● WHAT IS REQUIRED
The required lines are those that contain "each"; pull them out of the data and copy them.

● EXERCISE DATA
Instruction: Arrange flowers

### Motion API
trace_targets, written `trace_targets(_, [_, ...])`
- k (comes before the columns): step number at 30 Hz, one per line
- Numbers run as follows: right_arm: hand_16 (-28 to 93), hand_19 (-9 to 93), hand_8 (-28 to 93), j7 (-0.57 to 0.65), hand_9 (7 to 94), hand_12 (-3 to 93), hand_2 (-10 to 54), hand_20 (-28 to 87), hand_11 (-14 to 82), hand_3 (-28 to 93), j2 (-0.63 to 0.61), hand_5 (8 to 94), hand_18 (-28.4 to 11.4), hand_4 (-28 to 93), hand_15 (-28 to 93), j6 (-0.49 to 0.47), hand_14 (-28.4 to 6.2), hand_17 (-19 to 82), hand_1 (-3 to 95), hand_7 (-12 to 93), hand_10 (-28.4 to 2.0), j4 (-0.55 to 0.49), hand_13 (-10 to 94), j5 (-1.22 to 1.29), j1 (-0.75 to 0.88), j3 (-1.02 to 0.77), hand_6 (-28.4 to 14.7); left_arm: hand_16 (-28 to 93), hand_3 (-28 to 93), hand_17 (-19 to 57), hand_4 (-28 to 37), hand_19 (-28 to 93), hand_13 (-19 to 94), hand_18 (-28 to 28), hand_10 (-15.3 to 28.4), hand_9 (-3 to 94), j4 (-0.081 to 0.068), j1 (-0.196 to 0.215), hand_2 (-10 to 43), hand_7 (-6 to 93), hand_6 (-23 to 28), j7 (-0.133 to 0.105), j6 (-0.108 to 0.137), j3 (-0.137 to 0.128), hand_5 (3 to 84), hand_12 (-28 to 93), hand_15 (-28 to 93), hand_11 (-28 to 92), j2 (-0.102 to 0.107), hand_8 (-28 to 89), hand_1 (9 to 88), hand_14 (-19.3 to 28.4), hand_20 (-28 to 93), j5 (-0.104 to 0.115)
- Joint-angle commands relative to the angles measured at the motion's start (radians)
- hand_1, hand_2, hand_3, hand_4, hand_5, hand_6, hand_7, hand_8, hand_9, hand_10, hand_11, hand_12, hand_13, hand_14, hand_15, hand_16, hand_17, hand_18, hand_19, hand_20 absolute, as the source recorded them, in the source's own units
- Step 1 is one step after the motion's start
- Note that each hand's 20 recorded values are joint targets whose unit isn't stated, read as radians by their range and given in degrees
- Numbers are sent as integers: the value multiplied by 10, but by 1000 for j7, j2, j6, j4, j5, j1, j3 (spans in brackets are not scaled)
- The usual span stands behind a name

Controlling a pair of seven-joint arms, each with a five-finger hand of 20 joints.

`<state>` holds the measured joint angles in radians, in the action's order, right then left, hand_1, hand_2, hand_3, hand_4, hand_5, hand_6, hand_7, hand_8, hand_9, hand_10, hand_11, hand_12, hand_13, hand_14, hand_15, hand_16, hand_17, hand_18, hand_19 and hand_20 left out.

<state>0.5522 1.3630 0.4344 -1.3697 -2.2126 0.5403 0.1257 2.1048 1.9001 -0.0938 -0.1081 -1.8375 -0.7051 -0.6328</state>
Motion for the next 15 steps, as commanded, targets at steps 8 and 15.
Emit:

● RESPONSE TO THE TASK
- Note that each hand's 20 recorded values are joint targets whose unit isn't stated, read as radians by their range and given in degrees
Controlling a pair of seven-joint arms, each with a five-finger hand of 20 joints.

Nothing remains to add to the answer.